That a model makes good predictions, as the Ptolemaic (and later Tychonic) model did, is no assurance that the real world matches the internal arrangements of the model. (See Cartwright: "How the Laws of Physics Lie.") It is an "associative law" not a "causal law." Let's call it the Turing Fallacy. There's always more than one way to skin a cat, and more than one way to model a phenomenon. And you cannot proceed automatically from post hoc results to propter hoc models. Even Hume recognized that.

(*) proof. Means "to test", as in "proving grounds" or the proof of whiskey.

Data, Data Everywhere, and Not a Jot to Think

Heinlein, self-demonstrating

In “The Year of the Jackpot,” Robert A. Heinlein famously said. "A fact has no 'why.' There it stands, self-demonstrating." But nothing could be further from the truth. Facts are meaningless by themselves. Einstein (whose name double-rhymes with Heinlein) put it this way: "Theory determines what can be observed." This led Heisenberg to his famous observation that:

What we observe is not nature itself, but nature exposed to our method of questioning.

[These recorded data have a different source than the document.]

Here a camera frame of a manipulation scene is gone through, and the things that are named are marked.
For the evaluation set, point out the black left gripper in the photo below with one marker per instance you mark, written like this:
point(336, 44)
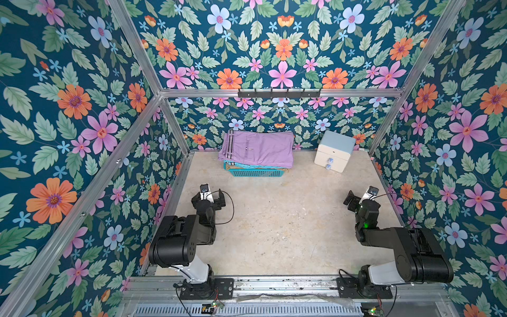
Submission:
point(216, 205)

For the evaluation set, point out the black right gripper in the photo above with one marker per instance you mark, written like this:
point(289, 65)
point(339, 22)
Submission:
point(365, 205)

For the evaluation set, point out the purple pants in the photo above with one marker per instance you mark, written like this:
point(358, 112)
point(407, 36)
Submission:
point(258, 149)

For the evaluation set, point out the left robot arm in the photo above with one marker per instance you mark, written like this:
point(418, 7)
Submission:
point(175, 243)

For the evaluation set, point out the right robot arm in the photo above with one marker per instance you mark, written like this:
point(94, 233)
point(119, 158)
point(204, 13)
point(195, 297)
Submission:
point(417, 256)

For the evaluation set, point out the teal plastic basket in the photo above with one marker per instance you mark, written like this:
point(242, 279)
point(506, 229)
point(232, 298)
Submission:
point(257, 172)

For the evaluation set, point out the white blue drawer box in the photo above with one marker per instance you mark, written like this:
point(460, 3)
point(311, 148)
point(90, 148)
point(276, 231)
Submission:
point(334, 151)

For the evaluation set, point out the green circuit board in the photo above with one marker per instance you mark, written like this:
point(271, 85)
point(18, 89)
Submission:
point(211, 308)

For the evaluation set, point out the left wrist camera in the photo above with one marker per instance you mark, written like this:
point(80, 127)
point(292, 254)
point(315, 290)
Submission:
point(205, 193)

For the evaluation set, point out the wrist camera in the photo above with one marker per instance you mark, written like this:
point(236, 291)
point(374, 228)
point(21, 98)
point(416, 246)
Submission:
point(370, 193)
point(205, 193)

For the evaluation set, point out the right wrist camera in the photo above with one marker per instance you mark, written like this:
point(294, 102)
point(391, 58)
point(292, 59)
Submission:
point(370, 193)

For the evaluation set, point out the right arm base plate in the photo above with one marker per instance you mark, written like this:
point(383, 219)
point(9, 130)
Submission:
point(349, 287)

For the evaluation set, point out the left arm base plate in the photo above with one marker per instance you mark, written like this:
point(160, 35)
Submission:
point(218, 288)

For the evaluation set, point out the aluminium cage frame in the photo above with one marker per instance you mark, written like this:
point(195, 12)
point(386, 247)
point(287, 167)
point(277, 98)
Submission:
point(102, 101)

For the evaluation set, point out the black wall hook rail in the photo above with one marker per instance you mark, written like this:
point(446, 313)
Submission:
point(279, 93)

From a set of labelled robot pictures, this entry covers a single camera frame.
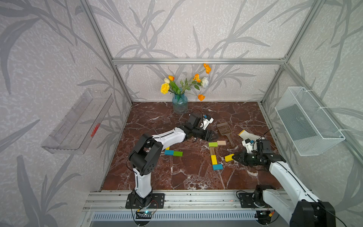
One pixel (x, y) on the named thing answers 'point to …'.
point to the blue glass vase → (180, 103)
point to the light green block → (213, 144)
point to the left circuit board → (144, 214)
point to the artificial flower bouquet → (170, 85)
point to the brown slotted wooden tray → (224, 129)
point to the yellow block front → (214, 160)
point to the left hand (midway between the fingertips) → (214, 136)
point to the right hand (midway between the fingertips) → (233, 157)
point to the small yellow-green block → (168, 148)
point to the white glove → (245, 135)
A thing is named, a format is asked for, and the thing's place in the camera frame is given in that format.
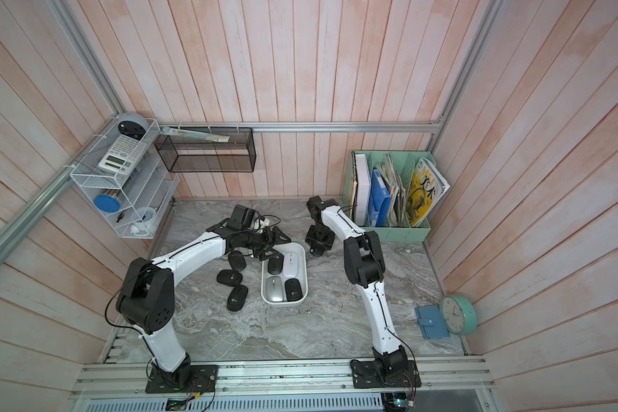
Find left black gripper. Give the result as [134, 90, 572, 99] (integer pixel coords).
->
[241, 225, 292, 260]

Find black mouse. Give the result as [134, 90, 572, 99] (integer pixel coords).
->
[228, 250, 247, 272]
[284, 278, 304, 302]
[227, 284, 249, 312]
[216, 270, 243, 288]
[267, 254, 284, 276]

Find silver mouse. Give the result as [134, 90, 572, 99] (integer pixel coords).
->
[265, 276, 284, 303]

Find white mouse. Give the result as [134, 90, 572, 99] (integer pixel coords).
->
[282, 252, 300, 279]

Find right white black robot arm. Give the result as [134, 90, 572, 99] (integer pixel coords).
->
[306, 196, 410, 379]

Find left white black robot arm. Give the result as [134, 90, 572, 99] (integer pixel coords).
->
[115, 204, 291, 374]

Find white storage box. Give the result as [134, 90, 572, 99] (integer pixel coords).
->
[261, 242, 308, 307]

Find green file organizer box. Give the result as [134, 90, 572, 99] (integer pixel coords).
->
[342, 150, 437, 243]

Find blue folder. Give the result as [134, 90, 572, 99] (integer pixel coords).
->
[367, 168, 391, 227]

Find white book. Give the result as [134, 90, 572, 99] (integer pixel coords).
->
[354, 154, 371, 227]

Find papers in organizer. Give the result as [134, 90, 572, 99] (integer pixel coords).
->
[376, 154, 407, 228]

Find ruler on basket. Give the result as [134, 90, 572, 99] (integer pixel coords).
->
[161, 126, 230, 144]

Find black mesh basket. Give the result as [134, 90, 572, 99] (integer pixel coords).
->
[154, 126, 258, 173]

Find yellow magazine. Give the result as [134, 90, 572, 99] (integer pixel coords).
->
[405, 158, 451, 228]

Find blue wallet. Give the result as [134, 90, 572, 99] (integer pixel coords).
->
[415, 306, 450, 339]

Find blue lid container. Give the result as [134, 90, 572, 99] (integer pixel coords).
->
[93, 189, 121, 214]

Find green round clock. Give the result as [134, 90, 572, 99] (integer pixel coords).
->
[439, 295, 478, 336]

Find white calculator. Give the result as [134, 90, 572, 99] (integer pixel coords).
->
[98, 135, 146, 175]

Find white round speaker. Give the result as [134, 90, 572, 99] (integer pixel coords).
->
[118, 113, 149, 141]

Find white wire shelf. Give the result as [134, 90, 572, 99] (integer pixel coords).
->
[70, 117, 179, 240]

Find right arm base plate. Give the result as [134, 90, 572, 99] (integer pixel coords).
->
[350, 360, 422, 389]

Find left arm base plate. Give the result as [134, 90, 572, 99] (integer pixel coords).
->
[145, 365, 219, 394]

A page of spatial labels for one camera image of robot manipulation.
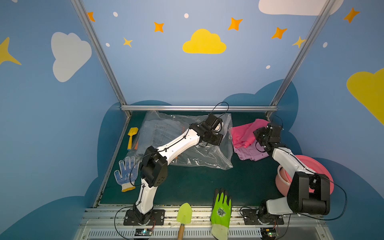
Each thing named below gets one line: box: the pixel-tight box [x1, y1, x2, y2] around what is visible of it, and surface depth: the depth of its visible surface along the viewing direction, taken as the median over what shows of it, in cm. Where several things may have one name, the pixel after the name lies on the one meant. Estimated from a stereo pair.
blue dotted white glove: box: [114, 156, 141, 192], surface depth 89 cm
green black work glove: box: [210, 188, 232, 240], surface depth 76 cm
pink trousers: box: [231, 119, 270, 148], surface depth 104 cm
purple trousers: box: [233, 138, 270, 162], surface depth 98 cm
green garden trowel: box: [177, 202, 193, 240], surface depth 77 cm
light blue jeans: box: [139, 119, 188, 154], surface depth 103 cm
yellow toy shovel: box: [127, 127, 139, 150], surface depth 106 cm
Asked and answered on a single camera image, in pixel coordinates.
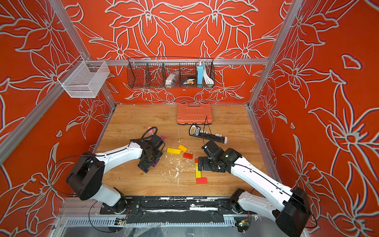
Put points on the bright yellow block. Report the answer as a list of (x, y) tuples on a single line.
[(174, 151)]

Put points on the small red block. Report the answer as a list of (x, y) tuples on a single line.
[(188, 156)]

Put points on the orange plastic tool case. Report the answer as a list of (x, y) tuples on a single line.
[(194, 114)]

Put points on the aluminium frame post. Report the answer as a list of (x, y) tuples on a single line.
[(70, 29)]

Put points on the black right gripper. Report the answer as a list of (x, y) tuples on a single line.
[(205, 167)]

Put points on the silver packet in basket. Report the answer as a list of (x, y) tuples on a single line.
[(172, 80)]

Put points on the long red block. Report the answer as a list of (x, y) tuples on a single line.
[(202, 180)]

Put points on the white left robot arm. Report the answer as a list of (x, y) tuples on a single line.
[(86, 177)]

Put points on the light pink block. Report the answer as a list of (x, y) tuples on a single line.
[(150, 130)]

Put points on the lime yellow long block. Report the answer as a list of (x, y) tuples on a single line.
[(197, 172)]

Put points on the black wire wall basket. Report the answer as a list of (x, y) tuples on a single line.
[(152, 73)]

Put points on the orange block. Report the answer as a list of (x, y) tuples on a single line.
[(183, 148)]

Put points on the white wire basket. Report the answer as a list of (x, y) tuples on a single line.
[(85, 79)]

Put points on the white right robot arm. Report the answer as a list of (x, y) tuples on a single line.
[(288, 208)]

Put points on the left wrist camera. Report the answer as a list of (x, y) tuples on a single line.
[(156, 141)]

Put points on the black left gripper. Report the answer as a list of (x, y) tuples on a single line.
[(146, 166)]

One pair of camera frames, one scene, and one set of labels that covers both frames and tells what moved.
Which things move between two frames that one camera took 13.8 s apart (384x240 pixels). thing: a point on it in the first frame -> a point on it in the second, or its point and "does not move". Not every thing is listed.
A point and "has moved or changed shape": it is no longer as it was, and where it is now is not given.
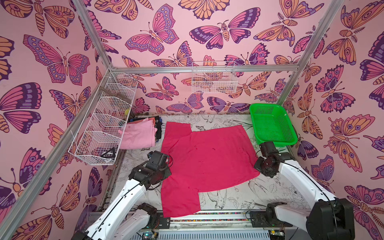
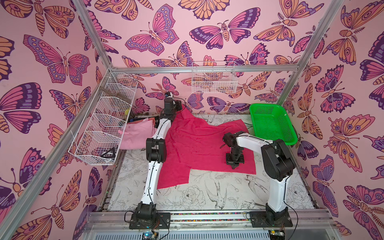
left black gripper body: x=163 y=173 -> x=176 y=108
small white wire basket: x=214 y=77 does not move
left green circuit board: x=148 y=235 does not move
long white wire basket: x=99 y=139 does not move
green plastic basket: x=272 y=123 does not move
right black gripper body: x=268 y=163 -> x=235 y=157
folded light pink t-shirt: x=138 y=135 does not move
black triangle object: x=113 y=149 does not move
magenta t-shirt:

– Werner Karl Heisenberg, Physics and Philosophy: The Revolution in Modern Science

IOW, how you ask the question determines the sort of answers you can get. If your method of questioning is a hammer, Nature will testify to her sterling nail-like qualities. So Facts have meaning only relative to a conceptual Model of the phenomenon.

What Do You Mean, "Probably"?

Give me data!" he cried. "I can't
make bricks without straw!"

-- The Copper Beeches

A model is a mechanism to assign probabilities to propositions p, given evidence E:

Pr(p|E)

Usually, the evidence E is extended by tacking on “I believes.” For example, “I believe p is represented by a normal distribution with parameters, μ and σ.” These “I believes” comprise the model, M. This makes the model "credo-ble."*

(*) credo-ble. No, TOF will not apologize. He's glad he said it. Glad, he tells you!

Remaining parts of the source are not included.